El papel de las oligarquías en el neocolonialismo
El imperialismo fue sostenido por las oligarquías nativas latinoamericanas, pequeños sectores muy poderosos, que se enriquecían con la economía colonial o neocolonial. También fue impulsado por la pequeña burguesía, que se sentía atraída por el «progreso» que le brindaba la «civilización occidental». En general, en los países independientes donde el imperialismo adoptaba la forma de neocolonialismo, la explotación de las clases bajas se ejercía en forma similar, tanto por parte de las oligarquías nativas, como de las empresas extranjeras. La oligarquía y la pequeña burguesía, con mente neocolonial, organizaron ejércitos que defendieron sus intereses en contra de los intereses nacionales y populares.

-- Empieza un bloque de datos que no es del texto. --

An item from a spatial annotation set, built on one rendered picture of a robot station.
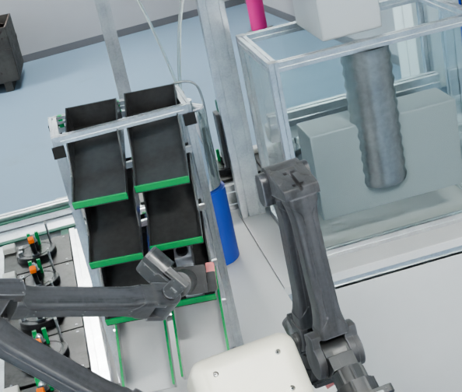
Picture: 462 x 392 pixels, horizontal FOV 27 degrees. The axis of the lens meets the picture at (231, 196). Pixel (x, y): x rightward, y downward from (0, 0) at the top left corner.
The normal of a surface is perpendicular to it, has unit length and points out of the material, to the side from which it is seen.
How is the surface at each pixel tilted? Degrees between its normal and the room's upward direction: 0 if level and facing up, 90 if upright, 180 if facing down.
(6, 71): 90
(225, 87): 90
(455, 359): 90
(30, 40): 90
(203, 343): 45
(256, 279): 0
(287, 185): 13
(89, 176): 25
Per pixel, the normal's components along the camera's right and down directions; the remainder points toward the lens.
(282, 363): 0.11, -0.38
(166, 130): -0.15, -0.65
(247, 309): -0.19, -0.90
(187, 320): -0.11, -0.37
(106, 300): 0.47, -0.57
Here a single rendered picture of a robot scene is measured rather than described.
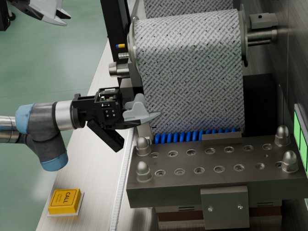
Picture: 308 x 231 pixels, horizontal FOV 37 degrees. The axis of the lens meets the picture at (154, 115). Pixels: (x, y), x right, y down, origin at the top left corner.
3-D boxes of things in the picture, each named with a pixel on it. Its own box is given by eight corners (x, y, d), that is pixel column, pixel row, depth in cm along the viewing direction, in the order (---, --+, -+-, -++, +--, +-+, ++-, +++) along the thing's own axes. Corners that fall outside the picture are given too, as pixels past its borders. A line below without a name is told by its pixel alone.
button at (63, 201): (56, 195, 122) (54, 189, 121) (81, 194, 121) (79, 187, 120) (49, 215, 117) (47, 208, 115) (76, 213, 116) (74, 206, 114)
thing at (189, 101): (152, 137, 118) (140, 74, 108) (244, 130, 114) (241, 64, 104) (152, 138, 117) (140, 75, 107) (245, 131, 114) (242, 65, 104)
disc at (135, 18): (145, 60, 120) (136, 6, 112) (147, 60, 120) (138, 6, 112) (140, 88, 108) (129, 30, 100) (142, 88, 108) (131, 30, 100)
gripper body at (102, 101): (117, 101, 108) (68, 105, 109) (124, 130, 112) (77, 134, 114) (122, 85, 114) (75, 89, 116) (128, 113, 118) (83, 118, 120)
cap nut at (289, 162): (279, 162, 101) (279, 146, 98) (296, 162, 100) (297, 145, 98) (282, 173, 98) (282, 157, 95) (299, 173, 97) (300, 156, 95)
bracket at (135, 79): (135, 148, 135) (115, 55, 119) (156, 147, 134) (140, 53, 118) (133, 159, 131) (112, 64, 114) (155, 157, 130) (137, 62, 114)
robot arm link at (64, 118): (60, 136, 115) (68, 118, 121) (78, 135, 114) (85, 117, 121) (52, 112, 111) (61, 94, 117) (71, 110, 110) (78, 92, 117)
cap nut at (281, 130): (273, 137, 108) (273, 122, 106) (288, 136, 108) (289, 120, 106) (275, 146, 105) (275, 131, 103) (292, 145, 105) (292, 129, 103)

La estructura agraria en Latinoamérica: latifundio-minifundio
El latifundio, que consistía en grandes extensiones de tierras en manos de uno o de unos pocos propietarios, si bien existía en la época colonial, se consolidó en todos los países latinoamericanos durante el período de vida independiente. Según el país, el latifundio recibía distintos nombres: hacienda en México o Perú; estancia en Argentina o Uruguay; fazenda en Brasil; finca en Cuba, Puerto Rico o Guatemala. Los propietarios de estas grandes extensiones de tierra se denominan latifundistas, terratenientes, hacendados, plantadores, y en la mayoría de los casos controlan más del 70% de las extensiones del país. Disfrutan de elevado prestigio social y tienen un decisivo poder político. Monopolizan la tierra, y generalmente mantienen una gran parte en forma ociosa o improductiva. La contracara del sistema latifundista es el minifundio, la pequeña propiedad que no hace rentable el cultivo para el mercado, sino que sólo sirve para la subsistencia del campesino, que se ve compelido a vender su producción a bajo precio a los grandes comercializadores. Esto es muy común en las comunidades indígenas que trabajan sus parcelas. El contraste entre latifundio y minifundio es mayor en los países con proporción más alta de campesinos indígenas y mestizos: en Guatemala, menos del 3% de los propietarios tienen el 62% de las tierras cultivables, mientras que el 87% tienen el 17% de la tierra. Y en muchos latifundios subsisten formas de explotación semifeudal, donde el campesino debe otorgar prestaciones en trabajo a cambio del «arrendamiento» de la tierra que ocupa. Aun actualmente las comunidades indígenas de América Latina se ven relegadas a las peores tierras, o resultan disminuidos sus territorios comunales por la ocupación forzada de los grandes terratenientes. Además de esta situación del reparto desigual de la tierra, los campesinos sin tierra configuran el sector social más explotado en Latinoamérica. Un alto porcentaje de ellos se debe al despojo de las tierras de las comunidades indígenas, como ocurrió en Perú y México. En la Argentina, las estancias de la Patagonia –destinadas a la cría de ganado ovino para la lana– ocuparon territorios, originariamente tehuelches y mapuches, conquistados para las oligarquías en 1879, por la campaña de Julio A. Roca. De este modo, las ovejas reemplazaron a los aborígenes.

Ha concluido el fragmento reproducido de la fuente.